### Data for this task:
⁂
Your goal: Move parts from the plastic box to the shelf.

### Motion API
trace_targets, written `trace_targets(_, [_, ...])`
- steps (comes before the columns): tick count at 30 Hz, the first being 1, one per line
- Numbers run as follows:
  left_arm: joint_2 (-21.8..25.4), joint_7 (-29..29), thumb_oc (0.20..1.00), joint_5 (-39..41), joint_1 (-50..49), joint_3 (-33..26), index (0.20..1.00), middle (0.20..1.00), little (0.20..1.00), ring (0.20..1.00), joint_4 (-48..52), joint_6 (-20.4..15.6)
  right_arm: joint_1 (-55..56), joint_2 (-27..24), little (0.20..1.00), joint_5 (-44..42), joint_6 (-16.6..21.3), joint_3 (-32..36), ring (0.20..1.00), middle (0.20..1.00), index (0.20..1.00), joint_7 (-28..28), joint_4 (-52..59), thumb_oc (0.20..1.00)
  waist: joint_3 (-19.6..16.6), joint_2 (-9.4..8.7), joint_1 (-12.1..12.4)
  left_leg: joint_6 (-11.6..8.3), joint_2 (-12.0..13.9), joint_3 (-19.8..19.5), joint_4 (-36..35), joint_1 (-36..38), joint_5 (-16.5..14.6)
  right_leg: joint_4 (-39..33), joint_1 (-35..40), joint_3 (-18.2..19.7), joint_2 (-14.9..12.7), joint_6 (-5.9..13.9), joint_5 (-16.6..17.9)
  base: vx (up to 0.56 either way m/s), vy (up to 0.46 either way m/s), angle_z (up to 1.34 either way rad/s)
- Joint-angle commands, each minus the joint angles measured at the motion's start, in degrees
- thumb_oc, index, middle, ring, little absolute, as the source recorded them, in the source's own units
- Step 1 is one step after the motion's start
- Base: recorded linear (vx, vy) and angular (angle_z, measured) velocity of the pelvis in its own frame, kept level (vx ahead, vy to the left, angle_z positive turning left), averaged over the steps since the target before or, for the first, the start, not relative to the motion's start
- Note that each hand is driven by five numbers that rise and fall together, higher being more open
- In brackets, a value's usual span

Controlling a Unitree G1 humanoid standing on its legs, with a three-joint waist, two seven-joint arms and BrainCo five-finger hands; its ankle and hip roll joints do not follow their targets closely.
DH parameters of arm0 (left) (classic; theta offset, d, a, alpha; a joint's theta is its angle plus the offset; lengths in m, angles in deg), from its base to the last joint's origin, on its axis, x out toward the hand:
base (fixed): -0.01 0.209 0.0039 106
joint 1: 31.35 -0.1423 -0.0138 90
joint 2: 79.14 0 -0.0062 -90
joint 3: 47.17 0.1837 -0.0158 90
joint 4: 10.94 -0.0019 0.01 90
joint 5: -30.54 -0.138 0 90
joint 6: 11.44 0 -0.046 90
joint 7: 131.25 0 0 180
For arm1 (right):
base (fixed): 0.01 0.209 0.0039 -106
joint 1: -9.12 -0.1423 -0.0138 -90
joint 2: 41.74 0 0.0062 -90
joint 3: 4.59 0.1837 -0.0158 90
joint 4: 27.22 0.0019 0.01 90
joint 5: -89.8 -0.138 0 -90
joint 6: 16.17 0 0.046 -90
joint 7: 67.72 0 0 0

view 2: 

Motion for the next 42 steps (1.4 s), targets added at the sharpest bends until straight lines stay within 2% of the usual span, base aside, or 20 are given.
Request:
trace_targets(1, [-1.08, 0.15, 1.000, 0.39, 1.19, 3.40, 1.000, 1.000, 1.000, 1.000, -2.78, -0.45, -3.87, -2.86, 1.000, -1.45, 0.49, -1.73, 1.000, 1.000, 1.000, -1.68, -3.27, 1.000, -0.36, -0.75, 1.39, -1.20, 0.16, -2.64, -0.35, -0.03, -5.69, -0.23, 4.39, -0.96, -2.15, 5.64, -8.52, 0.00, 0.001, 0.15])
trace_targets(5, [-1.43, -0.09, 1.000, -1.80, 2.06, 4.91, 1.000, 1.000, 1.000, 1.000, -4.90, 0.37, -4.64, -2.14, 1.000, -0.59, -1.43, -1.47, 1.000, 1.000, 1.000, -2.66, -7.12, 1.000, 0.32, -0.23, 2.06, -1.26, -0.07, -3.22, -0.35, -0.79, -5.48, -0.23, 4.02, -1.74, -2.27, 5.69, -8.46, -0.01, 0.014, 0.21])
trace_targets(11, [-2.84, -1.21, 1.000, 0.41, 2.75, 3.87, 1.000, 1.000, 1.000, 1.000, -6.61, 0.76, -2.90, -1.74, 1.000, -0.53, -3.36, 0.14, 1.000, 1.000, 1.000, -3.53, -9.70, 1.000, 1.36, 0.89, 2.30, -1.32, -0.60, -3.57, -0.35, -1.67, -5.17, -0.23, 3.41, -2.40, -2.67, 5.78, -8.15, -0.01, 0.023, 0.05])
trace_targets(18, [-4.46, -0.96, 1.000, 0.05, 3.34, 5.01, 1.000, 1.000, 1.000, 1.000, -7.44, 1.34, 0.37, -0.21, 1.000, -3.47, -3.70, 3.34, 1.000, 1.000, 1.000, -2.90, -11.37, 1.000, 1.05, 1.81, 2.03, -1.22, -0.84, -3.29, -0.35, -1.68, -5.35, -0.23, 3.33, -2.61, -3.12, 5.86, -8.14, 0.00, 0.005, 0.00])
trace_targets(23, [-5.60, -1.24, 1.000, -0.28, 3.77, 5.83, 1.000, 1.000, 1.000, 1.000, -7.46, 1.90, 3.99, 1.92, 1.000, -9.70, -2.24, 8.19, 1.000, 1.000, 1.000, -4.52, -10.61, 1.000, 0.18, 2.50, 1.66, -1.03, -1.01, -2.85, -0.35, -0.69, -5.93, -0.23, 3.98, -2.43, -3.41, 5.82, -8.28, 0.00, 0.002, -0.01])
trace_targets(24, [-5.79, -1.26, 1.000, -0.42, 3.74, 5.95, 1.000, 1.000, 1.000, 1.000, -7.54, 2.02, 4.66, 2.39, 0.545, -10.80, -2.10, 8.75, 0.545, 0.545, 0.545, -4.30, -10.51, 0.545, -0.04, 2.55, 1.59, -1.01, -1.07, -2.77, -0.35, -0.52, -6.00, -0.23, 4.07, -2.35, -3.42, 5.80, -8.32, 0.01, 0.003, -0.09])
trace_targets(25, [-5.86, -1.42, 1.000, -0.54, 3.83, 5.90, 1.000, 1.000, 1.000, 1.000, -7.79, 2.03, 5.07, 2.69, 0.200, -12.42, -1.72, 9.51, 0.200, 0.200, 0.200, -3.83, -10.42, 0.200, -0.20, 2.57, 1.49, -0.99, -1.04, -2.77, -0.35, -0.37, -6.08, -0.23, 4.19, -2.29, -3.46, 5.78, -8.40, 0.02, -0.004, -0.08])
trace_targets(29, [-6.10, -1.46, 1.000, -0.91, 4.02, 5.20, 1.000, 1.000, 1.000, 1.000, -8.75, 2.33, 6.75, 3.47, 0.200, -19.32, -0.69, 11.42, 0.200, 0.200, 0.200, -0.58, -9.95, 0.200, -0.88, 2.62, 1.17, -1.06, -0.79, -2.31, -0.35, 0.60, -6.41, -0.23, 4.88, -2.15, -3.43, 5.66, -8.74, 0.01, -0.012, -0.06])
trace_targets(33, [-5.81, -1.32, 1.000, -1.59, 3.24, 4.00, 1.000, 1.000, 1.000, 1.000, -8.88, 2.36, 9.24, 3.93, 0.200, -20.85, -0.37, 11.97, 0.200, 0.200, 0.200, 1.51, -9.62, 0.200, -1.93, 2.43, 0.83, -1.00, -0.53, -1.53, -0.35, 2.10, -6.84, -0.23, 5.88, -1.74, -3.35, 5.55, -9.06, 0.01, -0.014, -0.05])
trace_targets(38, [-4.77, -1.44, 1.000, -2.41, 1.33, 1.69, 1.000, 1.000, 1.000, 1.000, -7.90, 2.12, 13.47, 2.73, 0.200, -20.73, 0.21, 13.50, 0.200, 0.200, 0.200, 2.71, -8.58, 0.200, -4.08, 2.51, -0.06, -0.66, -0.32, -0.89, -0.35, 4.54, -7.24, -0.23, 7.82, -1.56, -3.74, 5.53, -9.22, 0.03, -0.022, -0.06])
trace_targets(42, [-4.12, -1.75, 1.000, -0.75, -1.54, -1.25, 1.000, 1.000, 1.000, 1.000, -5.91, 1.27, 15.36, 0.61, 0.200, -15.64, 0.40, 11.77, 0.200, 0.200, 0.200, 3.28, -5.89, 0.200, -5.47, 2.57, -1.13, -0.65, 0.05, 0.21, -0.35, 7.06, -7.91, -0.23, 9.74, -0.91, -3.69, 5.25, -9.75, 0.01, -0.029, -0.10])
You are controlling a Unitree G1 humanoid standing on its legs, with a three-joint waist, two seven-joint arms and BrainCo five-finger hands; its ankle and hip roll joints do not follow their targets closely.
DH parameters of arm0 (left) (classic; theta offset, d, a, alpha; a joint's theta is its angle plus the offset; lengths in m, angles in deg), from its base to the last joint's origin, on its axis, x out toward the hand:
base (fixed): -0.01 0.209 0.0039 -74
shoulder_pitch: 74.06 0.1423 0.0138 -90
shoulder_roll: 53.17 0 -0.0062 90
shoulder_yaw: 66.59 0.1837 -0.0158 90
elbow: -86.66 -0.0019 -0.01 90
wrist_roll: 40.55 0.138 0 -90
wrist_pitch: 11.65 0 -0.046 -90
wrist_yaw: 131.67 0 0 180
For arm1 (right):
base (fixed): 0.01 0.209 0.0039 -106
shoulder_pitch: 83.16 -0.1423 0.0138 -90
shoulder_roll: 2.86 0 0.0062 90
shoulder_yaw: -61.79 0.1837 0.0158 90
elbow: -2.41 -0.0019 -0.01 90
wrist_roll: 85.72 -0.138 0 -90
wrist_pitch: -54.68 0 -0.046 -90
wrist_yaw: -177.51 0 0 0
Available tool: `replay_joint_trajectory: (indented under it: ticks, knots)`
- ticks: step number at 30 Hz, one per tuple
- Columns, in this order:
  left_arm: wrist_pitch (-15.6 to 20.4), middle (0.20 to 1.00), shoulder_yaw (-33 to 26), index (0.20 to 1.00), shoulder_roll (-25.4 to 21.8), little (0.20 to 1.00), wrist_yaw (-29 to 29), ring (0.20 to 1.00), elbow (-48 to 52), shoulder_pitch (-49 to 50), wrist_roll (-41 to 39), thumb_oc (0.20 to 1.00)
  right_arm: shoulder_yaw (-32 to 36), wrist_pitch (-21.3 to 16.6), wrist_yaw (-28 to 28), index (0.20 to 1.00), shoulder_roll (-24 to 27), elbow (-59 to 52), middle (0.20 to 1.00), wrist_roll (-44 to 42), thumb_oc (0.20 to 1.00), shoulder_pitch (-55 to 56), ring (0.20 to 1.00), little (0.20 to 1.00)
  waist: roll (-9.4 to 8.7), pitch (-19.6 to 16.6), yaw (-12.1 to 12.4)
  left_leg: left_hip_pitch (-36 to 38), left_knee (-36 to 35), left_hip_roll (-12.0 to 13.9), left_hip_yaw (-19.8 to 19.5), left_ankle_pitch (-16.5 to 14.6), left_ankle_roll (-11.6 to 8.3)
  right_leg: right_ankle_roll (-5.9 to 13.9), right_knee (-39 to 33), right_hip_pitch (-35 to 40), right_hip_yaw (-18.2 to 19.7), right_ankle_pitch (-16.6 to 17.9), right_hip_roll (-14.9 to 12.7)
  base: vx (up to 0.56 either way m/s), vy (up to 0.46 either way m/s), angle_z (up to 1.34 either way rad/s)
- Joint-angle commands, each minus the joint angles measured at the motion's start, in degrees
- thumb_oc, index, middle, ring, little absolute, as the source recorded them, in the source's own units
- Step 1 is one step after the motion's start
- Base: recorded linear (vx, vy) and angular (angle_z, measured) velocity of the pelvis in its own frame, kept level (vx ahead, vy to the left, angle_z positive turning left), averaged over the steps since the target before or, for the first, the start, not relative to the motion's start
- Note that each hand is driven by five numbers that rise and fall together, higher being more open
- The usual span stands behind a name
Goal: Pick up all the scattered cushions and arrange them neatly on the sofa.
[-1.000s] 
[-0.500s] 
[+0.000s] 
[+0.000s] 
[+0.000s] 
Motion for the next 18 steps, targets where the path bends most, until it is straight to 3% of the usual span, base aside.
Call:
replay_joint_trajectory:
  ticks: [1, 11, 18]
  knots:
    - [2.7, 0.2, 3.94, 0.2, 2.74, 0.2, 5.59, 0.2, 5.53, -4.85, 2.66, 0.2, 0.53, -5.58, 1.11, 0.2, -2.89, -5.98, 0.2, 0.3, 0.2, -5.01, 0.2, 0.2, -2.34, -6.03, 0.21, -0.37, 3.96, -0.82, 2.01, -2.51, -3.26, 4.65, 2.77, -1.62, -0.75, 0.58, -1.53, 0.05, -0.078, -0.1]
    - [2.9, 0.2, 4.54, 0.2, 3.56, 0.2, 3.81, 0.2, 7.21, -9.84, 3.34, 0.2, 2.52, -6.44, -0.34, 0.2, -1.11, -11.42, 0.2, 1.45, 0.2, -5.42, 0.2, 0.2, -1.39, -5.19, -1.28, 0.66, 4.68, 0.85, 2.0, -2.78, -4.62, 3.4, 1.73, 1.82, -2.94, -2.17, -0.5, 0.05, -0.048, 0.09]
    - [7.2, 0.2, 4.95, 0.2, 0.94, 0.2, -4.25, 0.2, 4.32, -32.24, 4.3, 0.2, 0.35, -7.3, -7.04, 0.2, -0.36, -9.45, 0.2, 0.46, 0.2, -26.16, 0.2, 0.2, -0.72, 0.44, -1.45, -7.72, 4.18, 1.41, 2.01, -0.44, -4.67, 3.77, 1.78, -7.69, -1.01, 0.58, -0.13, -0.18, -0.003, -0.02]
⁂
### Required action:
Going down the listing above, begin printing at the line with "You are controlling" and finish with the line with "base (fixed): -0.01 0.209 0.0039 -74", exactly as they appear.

### Written response:
You are controlling a Unitree G1 humanoid standing on its legs, with a three-joint waist, two seven-joint arms and BrainCo five-finger hands; its ankle and hip roll joints do not follow their targets closely.
DH parameters of arm0 (left) (classic; theta offset, d, a, alpha; a joint's theta is its angle plus the offset; lengths in m, angles in deg), from its base to the last joint's origin, on its axis, x out toward the hand:
base (fixed): -0.01 0.209 0.0039 -74

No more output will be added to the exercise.